On Mon, Dec 24, 2012 at 10:33:34AM -0800, Tejun Heo wrote:
> If one looks at something happening in a path as cold as memory
> hotplug and thinks about optimizing a coupld memory accesses, the
> person's priorities need serious reconsideration. I think approaches
> like that are actively harmful. They lead to unnecessary (and thus
> difficult to comprehend) convolutions which don't really help anything
> while deteoriorating code base.

Maybe I'm not expressing myself clearly enough so let me try again: all
I'm saying is, I don't like the idea of needlessly toggling interrupts
and having a locked operation just to understand that there's work
pending.

Basically, with the amount of bloat we're adding to the kernel, the
couple of instructions we're adding here and there and think they won't
harm us, tends to crop up with time until we're too damn slow to do
anything.

Now, you're saying that optimizing cold paths is something that calls
for serious reconsideration of a person's priorities, and I'm saying
just don't do anything in code that's not necessary.
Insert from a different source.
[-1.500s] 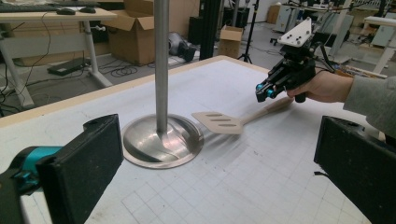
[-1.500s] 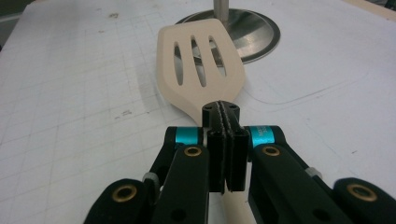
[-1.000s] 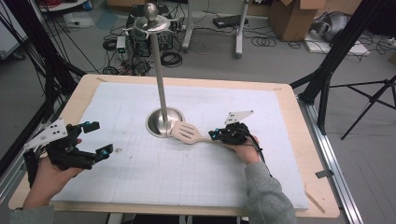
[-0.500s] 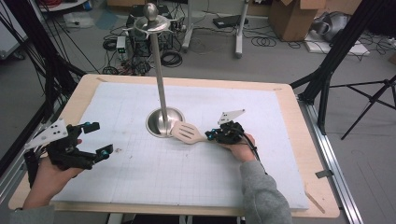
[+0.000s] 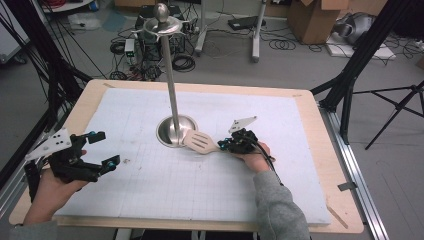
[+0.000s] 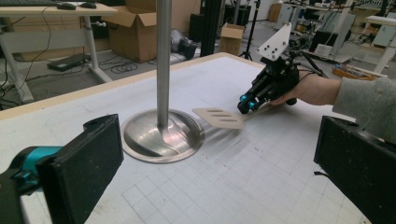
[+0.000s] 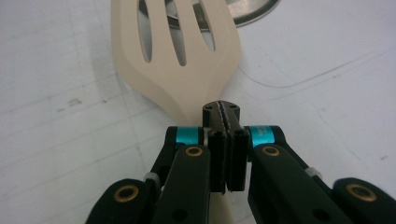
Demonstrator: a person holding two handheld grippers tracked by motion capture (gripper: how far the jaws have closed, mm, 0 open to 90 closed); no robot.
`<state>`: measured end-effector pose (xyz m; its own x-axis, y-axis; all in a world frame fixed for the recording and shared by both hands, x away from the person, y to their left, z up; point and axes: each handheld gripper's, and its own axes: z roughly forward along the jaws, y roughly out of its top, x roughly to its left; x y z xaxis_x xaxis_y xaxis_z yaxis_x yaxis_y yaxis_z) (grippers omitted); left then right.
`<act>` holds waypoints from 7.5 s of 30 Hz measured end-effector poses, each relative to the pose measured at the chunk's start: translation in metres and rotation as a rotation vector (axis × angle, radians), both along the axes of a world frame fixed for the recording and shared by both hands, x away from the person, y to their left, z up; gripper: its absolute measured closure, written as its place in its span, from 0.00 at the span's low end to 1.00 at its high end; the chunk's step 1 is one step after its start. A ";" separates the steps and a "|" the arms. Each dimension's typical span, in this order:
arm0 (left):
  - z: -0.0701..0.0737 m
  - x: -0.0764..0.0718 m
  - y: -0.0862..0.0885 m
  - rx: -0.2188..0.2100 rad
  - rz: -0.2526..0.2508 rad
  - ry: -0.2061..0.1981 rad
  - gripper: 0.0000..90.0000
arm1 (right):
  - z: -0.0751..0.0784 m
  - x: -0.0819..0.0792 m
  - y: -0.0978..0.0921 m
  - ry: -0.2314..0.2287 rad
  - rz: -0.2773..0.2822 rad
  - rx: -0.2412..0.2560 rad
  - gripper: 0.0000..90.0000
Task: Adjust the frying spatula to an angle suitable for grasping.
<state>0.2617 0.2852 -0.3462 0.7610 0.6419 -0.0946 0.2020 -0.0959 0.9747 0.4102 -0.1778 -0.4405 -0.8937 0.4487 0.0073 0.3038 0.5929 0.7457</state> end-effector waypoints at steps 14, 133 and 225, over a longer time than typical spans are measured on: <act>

Fullstop. If this
is leading to convolutions, then the design is suboptimal and needs
adjustment. If [delayed_]work_pending is being abused, then fix it or
add a new primitive which only checks for pending work and doesn't
unconditionally toggle interrupts.

> I don't think we have cases where this actually matters but it could
> be that we can add work_pending() tests to queue_work_on(). I *think*
> that shouldn't break work scheduling semantics. Not completely sure
> tho. Need to think about it more.

Yes, something like that.

Thanks.

-- 
Regards/Gruss,
    Boris.

Sent from a fat crate under my desk. Formatting is fine.